**Problem statement**.
Give back the full listing verbatim, apart from its images.

========

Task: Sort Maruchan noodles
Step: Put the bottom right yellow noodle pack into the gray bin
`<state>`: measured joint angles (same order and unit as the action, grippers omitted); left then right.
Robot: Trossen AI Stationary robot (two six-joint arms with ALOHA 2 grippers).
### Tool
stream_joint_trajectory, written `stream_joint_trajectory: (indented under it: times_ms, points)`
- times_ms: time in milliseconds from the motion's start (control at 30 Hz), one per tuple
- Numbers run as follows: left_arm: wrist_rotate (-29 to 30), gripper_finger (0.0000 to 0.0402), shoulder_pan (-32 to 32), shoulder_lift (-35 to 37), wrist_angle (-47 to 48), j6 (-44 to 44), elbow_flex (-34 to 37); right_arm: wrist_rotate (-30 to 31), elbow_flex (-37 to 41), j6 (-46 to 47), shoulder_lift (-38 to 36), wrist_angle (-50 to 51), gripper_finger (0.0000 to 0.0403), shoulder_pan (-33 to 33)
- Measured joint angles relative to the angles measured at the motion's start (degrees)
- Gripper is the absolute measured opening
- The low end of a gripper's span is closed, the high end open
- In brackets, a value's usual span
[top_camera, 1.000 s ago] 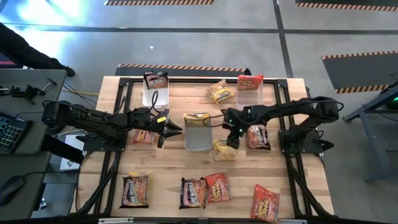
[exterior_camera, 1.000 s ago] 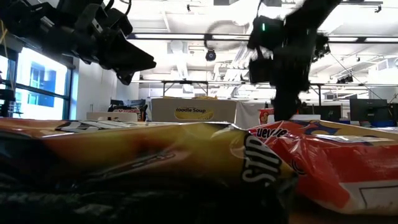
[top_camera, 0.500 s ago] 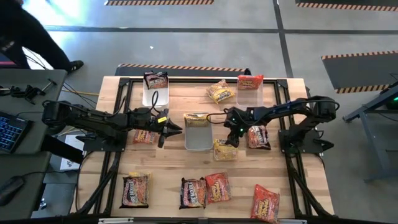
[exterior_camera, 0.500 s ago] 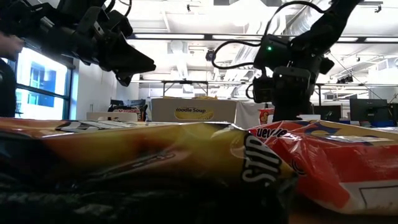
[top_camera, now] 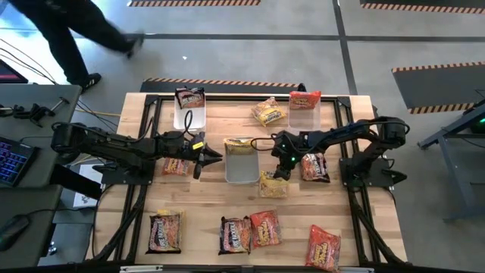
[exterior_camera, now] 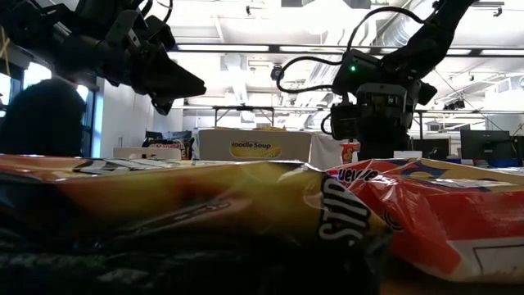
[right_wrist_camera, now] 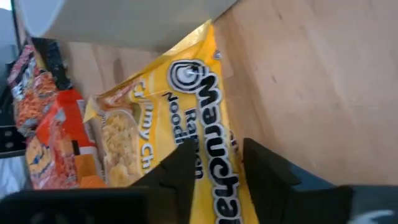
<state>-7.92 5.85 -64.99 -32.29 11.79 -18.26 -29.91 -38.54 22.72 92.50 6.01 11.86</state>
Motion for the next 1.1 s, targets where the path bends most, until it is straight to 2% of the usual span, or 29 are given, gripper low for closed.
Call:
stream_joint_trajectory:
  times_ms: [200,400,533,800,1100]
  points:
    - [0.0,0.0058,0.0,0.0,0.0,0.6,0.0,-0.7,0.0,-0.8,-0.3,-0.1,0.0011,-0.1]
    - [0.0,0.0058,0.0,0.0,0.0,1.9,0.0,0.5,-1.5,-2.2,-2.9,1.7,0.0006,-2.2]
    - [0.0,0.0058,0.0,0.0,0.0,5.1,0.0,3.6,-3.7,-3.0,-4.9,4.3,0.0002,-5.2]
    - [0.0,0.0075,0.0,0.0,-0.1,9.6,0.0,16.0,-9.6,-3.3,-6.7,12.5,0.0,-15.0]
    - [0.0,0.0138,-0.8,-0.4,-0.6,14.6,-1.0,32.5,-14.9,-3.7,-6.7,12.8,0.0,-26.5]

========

**Task response**.
Task: Sort Maruchan noodles
Step: Put the bottom right yellow noodle pack into the gray bin
`<state>`: measured joint angles (same order and unit as the action, grippers omitted); left then right.
Robot: Trossen AI Stationary robot (two six-joint arms with ALOHA 2 grippers).
### Tool
stream_joint_trajectory, written `stream_joint_trajectory: (indented under it: times_ms, points)`
- times_ms: time in milliseconds from the motion's start (control at 30 Hz), one per tuple
- Numbers run as follows: left_arm: wrist_rotate (-29 to 30), gripper_finger (0.0000 to 0.0402), shoulder_pan (-32 to 32), shoulder_lift (-35 to 37), wrist_angle (-47 to 48), j6 (-44 to 44), elbow_flex (-34 to 37); right_arm: wrist_rotate (-30 to 31), elbow_flex (-37 to 41), j6 (-46 to 47), shoulder_lift (-38 to 36), wrist_angle (-50 to 51), gripper_finger (0.0000 to 0.0403), shoulder_pan (-33 to 33)
- Measured joint angles relative to the angles measured at the motion's start (degrees)
- Gripper is the absolute measured opening
- The low end of a gripper's span is closed, the high end open
- In brackets, a value's usual span
[top_camera, 1.000 s ago] 
[exterior_camera, 1.000 s ago] 
[top_camera, 0.500 s ago] 
[exterior_camera, 0.500 s ago] 
[top_camera, now] 
[exterior_camera, now] 
[right_wrist_camera, now] 
<state>-7.92 5.85 -64.99 -32.29 11.79 -18.26 -29.91 -38.54 22.72 92.50 6.01 11.86</state>
Motion for the next 1.1 s, targets where the path bends most, until it is straight to 2% of the usual span, or 29 are given, gripper low for closed.
Call:
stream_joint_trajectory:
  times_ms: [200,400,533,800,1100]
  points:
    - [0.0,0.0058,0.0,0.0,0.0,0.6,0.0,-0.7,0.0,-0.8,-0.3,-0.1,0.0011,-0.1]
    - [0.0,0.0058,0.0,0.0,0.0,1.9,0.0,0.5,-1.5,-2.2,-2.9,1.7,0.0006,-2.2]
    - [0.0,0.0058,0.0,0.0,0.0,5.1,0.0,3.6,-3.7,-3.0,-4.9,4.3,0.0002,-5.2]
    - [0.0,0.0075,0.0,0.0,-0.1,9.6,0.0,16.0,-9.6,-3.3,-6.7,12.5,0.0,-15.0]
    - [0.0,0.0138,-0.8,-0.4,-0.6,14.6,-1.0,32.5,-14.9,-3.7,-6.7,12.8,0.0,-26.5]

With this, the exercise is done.